In Canada, major infrastructure projects, such as the building of an interprovincial pipeline, a nuclear energy facility or large-scale mine are subject to federal review. For energy projects, that review is governed by two pieces of legislation: the National Energy Board Act (NEBA) and the Canadian Environmental Assessment Agency Act (CEAA).
Bill C-69 is a piece of government legislation titled “The modernization of the National Energy Board and Canadian Environmental Assessment Agency.” The bill, which was passed by Parliament in June 2019, will overhaul both the NEBA and CEAA, changing how major infrastructure projects are reviewed and approved in Canada. Changes would include replacing the National Energy Board with a new “Canadian Energy Regulator” and an altered federal environmental assessments process to include a broad range of impacts to be reviewed by a new “Impact Assessment Agency.”

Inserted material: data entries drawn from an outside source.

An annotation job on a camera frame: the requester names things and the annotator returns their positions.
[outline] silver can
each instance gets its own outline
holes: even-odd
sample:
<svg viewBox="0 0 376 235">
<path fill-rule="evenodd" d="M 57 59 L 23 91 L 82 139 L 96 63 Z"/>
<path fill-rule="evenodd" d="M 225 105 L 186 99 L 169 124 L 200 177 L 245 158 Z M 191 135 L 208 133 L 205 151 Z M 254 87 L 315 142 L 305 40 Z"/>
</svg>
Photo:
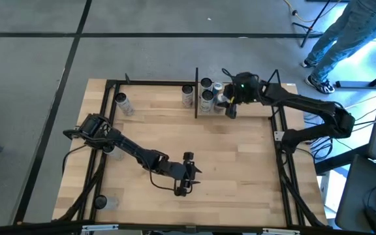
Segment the silver can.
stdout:
<svg viewBox="0 0 376 235">
<path fill-rule="evenodd" d="M 224 84 L 222 82 L 214 82 L 214 85 L 213 85 L 214 97 L 217 97 L 217 94 L 220 94 L 223 88 L 224 88 Z"/>
<path fill-rule="evenodd" d="M 134 109 L 131 106 L 131 103 L 127 96 L 124 93 L 118 93 L 116 97 L 114 97 L 117 105 L 120 107 L 121 111 L 127 116 L 131 116 L 134 114 Z"/>
<path fill-rule="evenodd" d="M 201 94 L 201 105 L 200 109 L 202 112 L 210 112 L 213 107 L 213 92 L 206 90 Z"/>
<path fill-rule="evenodd" d="M 217 97 L 215 98 L 214 112 L 216 114 L 221 114 L 221 112 L 226 109 L 226 107 L 223 106 L 222 104 L 227 101 L 228 101 L 227 97 L 225 97 L 223 94 L 218 94 Z"/>
<path fill-rule="evenodd" d="M 209 78 L 203 78 L 200 82 L 200 98 L 204 91 L 212 91 L 213 90 L 213 82 Z"/>
<path fill-rule="evenodd" d="M 97 210 L 115 211 L 118 208 L 118 198 L 99 195 L 93 201 L 93 205 Z"/>
<path fill-rule="evenodd" d="M 107 154 L 108 156 L 110 156 L 111 158 L 113 158 L 114 160 L 117 160 L 117 161 L 121 161 L 124 158 L 124 151 L 121 150 L 117 146 L 113 146 L 113 145 L 104 146 L 102 148 L 102 151 L 105 154 Z"/>
<path fill-rule="evenodd" d="M 192 86 L 182 86 L 182 104 L 186 108 L 190 108 L 193 105 L 194 89 Z"/>
</svg>

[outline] sneaker
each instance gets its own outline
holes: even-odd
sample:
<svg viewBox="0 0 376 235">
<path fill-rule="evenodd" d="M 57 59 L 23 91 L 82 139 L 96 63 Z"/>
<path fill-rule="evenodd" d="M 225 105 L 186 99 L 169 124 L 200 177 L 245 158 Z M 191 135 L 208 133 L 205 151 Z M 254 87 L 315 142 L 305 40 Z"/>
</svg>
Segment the sneaker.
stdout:
<svg viewBox="0 0 376 235">
<path fill-rule="evenodd" d="M 314 81 L 310 76 L 308 76 L 305 79 L 305 82 L 309 85 L 314 87 L 317 91 L 323 93 L 323 94 L 332 94 L 334 92 L 334 87 L 331 85 L 329 80 L 326 80 L 325 82 L 316 82 Z"/>
<path fill-rule="evenodd" d="M 314 68 L 314 67 L 317 66 L 316 63 L 315 63 L 315 64 L 310 64 L 310 63 L 308 63 L 306 60 L 303 60 L 303 61 L 300 63 L 300 65 L 301 65 L 303 68 L 306 68 L 306 69 L 308 69 L 308 68 Z"/>
</svg>

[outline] person's leg
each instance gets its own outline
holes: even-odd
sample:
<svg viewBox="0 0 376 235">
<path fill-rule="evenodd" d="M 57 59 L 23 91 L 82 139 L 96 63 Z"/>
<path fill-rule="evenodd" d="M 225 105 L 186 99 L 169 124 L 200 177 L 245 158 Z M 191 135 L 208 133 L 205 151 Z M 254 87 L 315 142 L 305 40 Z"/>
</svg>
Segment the person's leg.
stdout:
<svg viewBox="0 0 376 235">
<path fill-rule="evenodd" d="M 375 37 L 376 0 L 356 0 L 343 33 L 327 51 L 306 82 L 321 93 L 332 93 L 334 88 L 327 80 L 327 74 L 339 61 L 349 57 Z"/>
<path fill-rule="evenodd" d="M 307 58 L 304 60 L 306 64 L 314 67 L 325 55 L 325 53 L 333 45 L 333 42 L 337 40 L 343 28 L 349 19 L 351 13 L 352 5 L 355 4 L 356 0 L 351 0 L 350 3 L 345 7 L 342 15 L 333 23 L 323 36 L 316 42 L 311 52 L 308 54 Z"/>
</svg>

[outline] wooden table
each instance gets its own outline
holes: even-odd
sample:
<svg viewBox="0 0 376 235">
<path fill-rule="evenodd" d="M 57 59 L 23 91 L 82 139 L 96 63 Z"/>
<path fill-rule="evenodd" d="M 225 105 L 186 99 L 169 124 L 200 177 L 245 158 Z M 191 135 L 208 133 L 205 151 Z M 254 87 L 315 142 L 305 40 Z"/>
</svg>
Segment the wooden table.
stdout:
<svg viewBox="0 0 376 235">
<path fill-rule="evenodd" d="M 106 80 L 90 79 L 79 113 L 80 125 L 90 113 L 98 113 Z M 294 84 L 283 84 L 296 93 Z M 143 148 L 157 149 L 182 162 L 183 153 L 192 151 L 202 174 L 201 183 L 186 197 L 158 189 L 149 181 L 148 171 L 134 157 L 122 161 L 107 160 L 101 194 L 115 196 L 115 211 L 98 211 L 100 223 L 135 223 L 160 225 L 210 225 L 228 227 L 285 227 L 279 175 L 268 116 L 270 107 L 254 104 L 255 111 L 242 105 L 235 120 L 225 116 L 194 118 L 194 108 L 184 108 L 181 87 L 120 87 L 134 106 L 133 116 L 125 116 L 118 108 L 114 127 Z M 106 117 L 111 102 L 108 102 Z M 289 128 L 303 129 L 303 113 L 285 108 Z M 83 144 L 73 140 L 71 149 Z M 67 161 L 53 218 L 63 215 L 81 193 L 90 148 L 72 153 Z M 321 194 L 311 156 L 294 154 L 300 194 L 311 211 L 326 224 Z M 156 184 L 172 187 L 173 180 L 153 175 Z M 297 223 L 291 196 L 292 218 Z M 85 218 L 89 217 L 89 197 Z"/>
</svg>

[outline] gray floor
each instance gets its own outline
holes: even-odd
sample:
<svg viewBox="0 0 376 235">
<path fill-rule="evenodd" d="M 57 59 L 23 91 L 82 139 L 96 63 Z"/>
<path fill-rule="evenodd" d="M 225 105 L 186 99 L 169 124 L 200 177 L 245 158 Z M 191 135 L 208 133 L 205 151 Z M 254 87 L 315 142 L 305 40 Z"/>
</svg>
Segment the gray floor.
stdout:
<svg viewBox="0 0 376 235">
<path fill-rule="evenodd" d="M 324 4 L 291 3 L 307 19 L 314 18 Z M 84 4 L 84 0 L 0 0 L 0 31 L 75 32 Z M 340 3 L 315 29 L 324 31 L 344 6 Z M 282 0 L 98 0 L 91 6 L 84 31 L 303 33 L 291 27 L 291 21 Z M 71 40 L 0 39 L 0 145 L 5 147 L 0 153 L 0 225 L 10 221 Z M 81 39 L 25 221 L 52 217 L 61 160 L 70 146 L 61 132 L 75 125 L 88 78 L 123 79 L 126 72 L 131 79 L 193 80 L 195 67 L 200 76 L 215 79 L 226 79 L 222 67 L 233 74 L 253 71 L 267 78 L 279 69 L 283 82 L 296 83 L 299 92 L 309 97 L 348 106 L 376 95 L 376 91 L 345 90 L 327 96 L 306 86 L 303 79 L 310 70 L 298 64 L 315 42 L 311 39 L 301 49 L 296 39 Z M 330 75 L 331 81 L 373 78 L 376 42 L 341 62 Z M 352 112 L 361 116 L 370 110 Z M 335 153 L 343 151 L 346 148 L 335 144 Z"/>
</svg>

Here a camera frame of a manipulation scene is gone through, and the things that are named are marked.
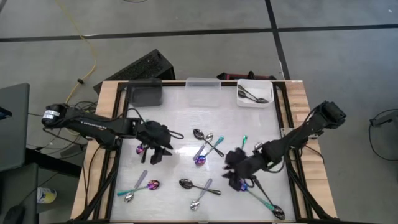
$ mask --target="yellow cable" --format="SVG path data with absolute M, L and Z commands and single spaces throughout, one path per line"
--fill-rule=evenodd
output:
M 90 75 L 95 71 L 95 68 L 96 68 L 96 66 L 97 66 L 97 56 L 96 56 L 95 49 L 94 49 L 94 47 L 92 46 L 92 44 L 89 43 L 88 40 L 86 40 L 86 39 L 83 37 L 83 34 L 81 34 L 81 32 L 80 32 L 79 28 L 77 27 L 75 21 L 73 20 L 72 16 L 69 14 L 69 12 L 68 12 L 67 9 L 65 8 L 65 6 L 64 6 L 59 0 L 55 0 L 55 3 L 58 4 L 58 6 L 62 9 L 63 13 L 68 17 L 69 21 L 73 24 L 73 26 L 75 27 L 76 31 L 78 32 L 80 38 L 81 38 L 82 40 L 84 40 L 84 41 L 90 46 L 90 51 L 91 51 L 91 54 L 92 54 L 92 56 L 93 56 L 93 58 L 94 58 L 94 65 L 93 65 L 93 67 L 91 68 L 91 70 L 82 78 L 82 80 L 84 81 L 84 80 L 86 80 L 88 77 L 90 77 Z M 67 100 L 66 100 L 66 102 L 65 102 L 66 104 L 68 104 L 70 98 L 72 97 L 73 93 L 75 92 L 75 90 L 77 89 L 77 87 L 78 87 L 79 85 L 80 85 L 80 83 L 78 82 L 78 83 L 76 83 L 76 85 L 72 88 L 72 91 L 69 93 L 69 96 L 68 96 L 68 98 L 67 98 Z M 79 133 L 75 133 L 75 132 L 73 132 L 73 131 L 70 131 L 70 130 L 68 130 L 67 128 L 65 128 L 65 129 L 66 129 L 67 132 L 69 132 L 69 134 L 71 134 L 71 135 L 74 135 L 74 136 L 79 135 Z

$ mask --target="wooden table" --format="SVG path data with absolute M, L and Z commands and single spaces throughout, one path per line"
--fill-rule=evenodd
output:
M 185 82 L 185 81 L 173 80 L 173 81 L 163 81 L 163 82 Z M 223 82 L 236 82 L 236 81 L 228 80 Z M 304 84 L 302 81 L 295 81 L 295 80 L 284 81 L 284 82 L 286 85 L 287 96 L 289 98 L 289 104 L 290 104 L 289 106 L 292 112 L 294 126 L 297 127 L 301 125 L 305 117 L 310 112 L 310 107 L 308 105 Z M 112 117 L 118 83 L 119 83 L 118 81 L 103 82 L 101 93 L 98 99 L 96 114 L 109 118 Z M 284 108 L 285 105 L 282 99 L 282 94 L 278 94 L 278 97 L 282 112 L 282 120 L 285 124 L 285 127 L 288 127 L 287 113 L 285 112 Z M 121 96 L 120 100 L 121 102 L 123 102 L 124 96 Z M 123 109 L 123 103 L 120 103 L 119 105 L 120 105 L 119 112 L 121 113 L 121 110 Z M 318 141 L 309 140 L 308 146 L 320 152 Z M 92 141 L 88 144 L 85 155 L 85 161 L 84 161 L 84 168 L 86 169 L 86 173 L 88 173 L 89 163 L 97 148 L 98 148 L 98 143 L 96 141 Z M 104 155 L 105 155 L 105 150 L 99 150 L 96 153 L 95 158 L 93 159 L 91 174 L 90 174 L 90 186 L 88 189 L 88 201 L 90 201 L 94 197 L 95 193 L 98 190 L 101 169 L 104 161 Z M 331 196 L 330 187 L 328 183 L 328 177 L 326 176 L 325 166 L 323 165 L 321 157 L 311 151 L 304 149 L 301 159 L 309 191 L 329 215 L 336 217 L 335 205 L 333 203 L 333 198 Z M 110 171 L 112 164 L 113 164 L 113 159 L 111 159 L 109 162 L 108 171 Z M 106 204 L 109 194 L 108 190 L 103 195 L 101 210 L 99 212 L 99 218 L 105 218 Z M 298 194 L 298 202 L 299 202 L 301 217 L 305 218 L 307 217 L 307 215 L 305 211 L 303 197 L 299 189 L 297 189 L 297 194 Z M 85 187 L 84 187 L 84 179 L 82 174 L 80 175 L 71 218 L 75 218 L 80 215 L 80 213 L 84 209 L 84 204 L 85 204 Z

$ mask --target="white table surface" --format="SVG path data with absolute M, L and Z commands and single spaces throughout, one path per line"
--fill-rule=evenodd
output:
M 116 181 L 111 221 L 129 222 L 262 222 L 278 221 L 272 212 L 247 192 L 237 192 L 228 185 L 228 179 L 222 178 L 225 171 L 224 158 L 215 151 L 207 157 L 206 164 L 196 167 L 192 157 L 204 143 L 195 139 L 193 129 L 201 129 L 205 135 L 213 133 L 215 143 L 220 135 L 224 141 L 217 147 L 225 154 L 242 144 L 246 134 L 248 141 L 244 147 L 250 156 L 257 142 L 279 139 L 279 125 L 275 104 L 268 108 L 241 108 L 236 104 L 236 87 L 222 86 L 217 107 L 192 107 L 188 103 L 185 87 L 163 88 L 163 104 L 157 107 L 137 108 L 144 119 L 155 120 L 168 126 L 172 131 L 184 134 L 183 140 L 172 138 L 173 155 L 164 156 L 162 162 L 151 165 L 153 150 L 147 152 L 146 163 L 141 164 L 141 155 L 136 154 L 140 144 L 135 139 L 124 139 Z M 128 117 L 137 117 L 134 111 Z M 148 174 L 141 186 L 149 180 L 160 181 L 157 190 L 136 192 L 130 203 L 116 192 L 134 188 L 143 170 Z M 281 207 L 286 221 L 294 220 L 292 197 L 285 169 L 278 174 L 258 171 L 255 173 L 272 202 Z M 220 196 L 207 192 L 200 200 L 196 211 L 190 210 L 192 200 L 198 198 L 200 189 L 184 189 L 178 181 L 182 178 L 192 180 L 193 184 L 204 186 L 209 178 L 213 179 L 211 189 L 222 191 Z M 255 187 L 251 190 L 265 199 Z

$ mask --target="concrete floor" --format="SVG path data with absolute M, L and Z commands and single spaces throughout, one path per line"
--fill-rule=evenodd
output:
M 202 29 L 270 28 L 261 0 L 61 0 L 84 34 L 118 34 Z M 398 23 L 395 0 L 272 0 L 278 27 L 357 26 Z M 8 0 L 0 12 L 0 38 L 76 35 L 53 0 Z M 304 80 L 311 106 L 335 101 L 348 115 L 337 130 L 320 138 L 326 171 L 342 220 L 396 223 L 396 162 L 383 161 L 369 147 L 369 119 L 397 108 L 397 29 L 280 33 L 291 79 Z M 78 89 L 73 102 L 96 100 L 92 86 L 153 49 L 174 65 L 176 77 L 214 77 L 221 72 L 282 78 L 272 33 L 191 35 L 92 40 L 98 68 Z M 61 103 L 75 80 L 92 66 L 89 48 L 80 40 L 0 43 L 0 88 L 28 82 L 30 112 Z M 40 119 L 29 119 L 28 142 L 48 143 Z M 398 157 L 397 130 L 374 130 L 377 150 Z M 63 136 L 72 138 L 67 133 Z M 65 143 L 55 141 L 55 147 Z M 45 180 L 50 175 L 42 172 Z M 77 181 L 58 177 L 49 185 L 65 200 L 40 214 L 41 223 L 68 219 Z

Currently, major energy projects are reviewed by the National Energy Board, which consults with the public, experts and stakeholders to evaluate a project according to a variety of economic and environmental factors. Upon completing a review, the regulator produces a report, outlining recommendations. The federal government receives this information and uses it to determine whether to approve a given project based on the “national interest.” The process for these reviews are governed by the NEBA and CEAA: the Acts provide definition, for example, on who can participate in the review, how long a review should last, and what criteria are to be used in evaluating a project.